> **WHAT NEEDS TO BE DONE**: Look for the line with "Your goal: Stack" in the entries below, then extract that line and all lines after it exactly, with pictures left out.

((

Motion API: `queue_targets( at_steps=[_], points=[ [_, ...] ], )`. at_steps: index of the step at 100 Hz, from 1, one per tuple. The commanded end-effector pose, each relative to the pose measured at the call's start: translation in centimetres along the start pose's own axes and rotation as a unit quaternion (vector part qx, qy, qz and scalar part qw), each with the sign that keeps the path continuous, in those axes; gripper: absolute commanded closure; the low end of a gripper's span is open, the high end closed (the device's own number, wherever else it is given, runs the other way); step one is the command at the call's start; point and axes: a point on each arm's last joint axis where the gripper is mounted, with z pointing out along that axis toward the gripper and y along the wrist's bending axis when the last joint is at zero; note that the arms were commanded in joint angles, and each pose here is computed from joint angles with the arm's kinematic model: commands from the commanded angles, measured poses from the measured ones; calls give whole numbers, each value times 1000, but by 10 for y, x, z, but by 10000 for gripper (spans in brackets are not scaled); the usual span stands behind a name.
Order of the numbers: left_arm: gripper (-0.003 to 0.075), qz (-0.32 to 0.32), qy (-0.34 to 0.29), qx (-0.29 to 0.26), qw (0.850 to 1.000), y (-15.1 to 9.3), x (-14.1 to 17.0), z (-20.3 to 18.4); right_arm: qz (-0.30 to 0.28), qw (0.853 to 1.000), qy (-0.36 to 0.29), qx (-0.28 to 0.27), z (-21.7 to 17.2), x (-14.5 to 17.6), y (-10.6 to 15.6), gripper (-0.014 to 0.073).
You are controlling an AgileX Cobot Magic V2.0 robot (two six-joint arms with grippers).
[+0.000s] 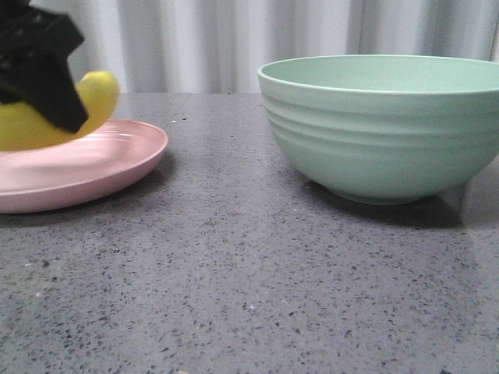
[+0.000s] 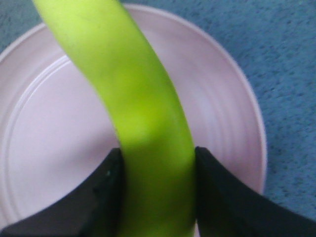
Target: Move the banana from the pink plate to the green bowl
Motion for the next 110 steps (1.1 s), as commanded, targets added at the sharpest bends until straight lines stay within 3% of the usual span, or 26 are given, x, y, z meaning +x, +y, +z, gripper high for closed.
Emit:
queue_targets(
  at_steps=[1, 9, 25, 31, 46, 66, 110],
  points=[
    [741, 21, -63, 19, 998, -16, -20, -27, 3, 1000, -27, -13, -6, -24, 3, 613],
    [741, 42, -81, 35, 995, -31, -28, -40, 12, 999, -14, -38, -5, -35, 9, 518],
    [741, 92, -108, 78, 987, -70, -35, -61, 48, 993, 2, -109, 2, -55, 26, 214],
    [741, 108, -111, 92, 984, -82, -35, -65, 59, 989, 9, -133, 7, -61, 33, 171],
    [741, 147, -115, 127, 974, -112, -29, -71, 85, 978, 17, -190, 20, -82, 52, 169],
    [741, 168, -119, 159, 966, -134, -23, -75, 107, 962, 37, -247, 42, -103, 82, 169],
    [741, 169, -121, 173, 963, -142, -21, -77, 132, 946, 104, -278, 109, -104, 132, 169]
  ],
)
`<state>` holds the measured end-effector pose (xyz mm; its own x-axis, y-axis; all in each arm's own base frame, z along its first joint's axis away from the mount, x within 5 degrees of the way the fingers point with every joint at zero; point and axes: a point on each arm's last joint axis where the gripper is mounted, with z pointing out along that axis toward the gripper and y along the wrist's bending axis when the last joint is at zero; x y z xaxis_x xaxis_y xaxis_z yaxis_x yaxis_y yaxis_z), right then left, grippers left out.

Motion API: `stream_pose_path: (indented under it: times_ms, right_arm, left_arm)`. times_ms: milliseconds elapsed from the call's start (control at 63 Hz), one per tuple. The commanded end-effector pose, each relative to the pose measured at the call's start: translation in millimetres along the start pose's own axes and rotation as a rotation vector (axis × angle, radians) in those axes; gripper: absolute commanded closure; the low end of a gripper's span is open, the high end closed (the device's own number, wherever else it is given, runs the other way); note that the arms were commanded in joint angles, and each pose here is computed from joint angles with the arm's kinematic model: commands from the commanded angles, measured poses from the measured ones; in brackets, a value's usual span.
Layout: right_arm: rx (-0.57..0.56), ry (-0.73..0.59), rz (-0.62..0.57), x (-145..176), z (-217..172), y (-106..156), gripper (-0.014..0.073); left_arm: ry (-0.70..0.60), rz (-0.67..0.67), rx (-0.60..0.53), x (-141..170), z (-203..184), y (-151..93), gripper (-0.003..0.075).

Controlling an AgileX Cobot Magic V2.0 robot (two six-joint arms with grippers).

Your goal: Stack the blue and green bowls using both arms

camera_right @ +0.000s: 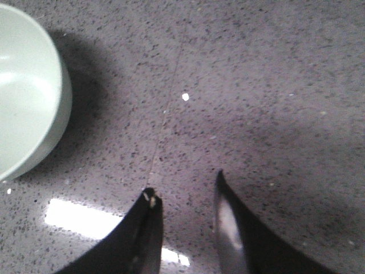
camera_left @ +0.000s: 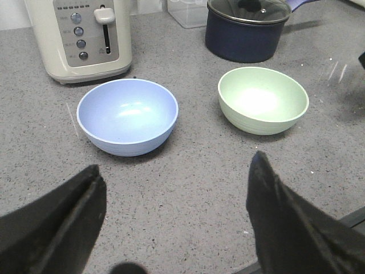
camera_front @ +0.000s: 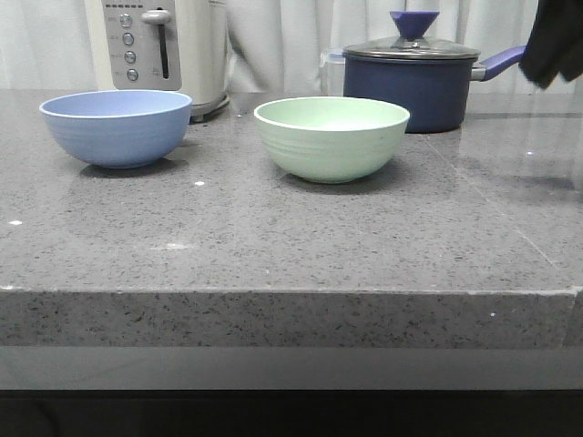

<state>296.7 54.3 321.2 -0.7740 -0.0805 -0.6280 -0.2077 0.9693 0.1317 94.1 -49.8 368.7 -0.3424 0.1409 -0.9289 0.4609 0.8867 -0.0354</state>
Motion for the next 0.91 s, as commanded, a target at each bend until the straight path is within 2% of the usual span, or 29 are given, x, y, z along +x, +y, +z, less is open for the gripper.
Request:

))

> **RESULT OF THIS EXERCISE**:
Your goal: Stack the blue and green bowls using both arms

camera_right @ +0.000s: 
camera_left @ +0.000s: 
camera_front @ +0.000s: 

<state>296.7 54.3 321.2 -0.7740 -0.0805 -0.6280 -0.2077 0.9693 0.1317 94.1 -49.8 368.7 -0.3424 0.1409 -0.9289 0.4609 0.8867 -0.0354</state>
Motion for the next 0.91 s, as commanded, a target at each bend until the straight path is within 2% of the usual span, or 29 are given, x, y, z along +x, +y, +z, less is open for the gripper.
Request:

The response to this exercise is now complete.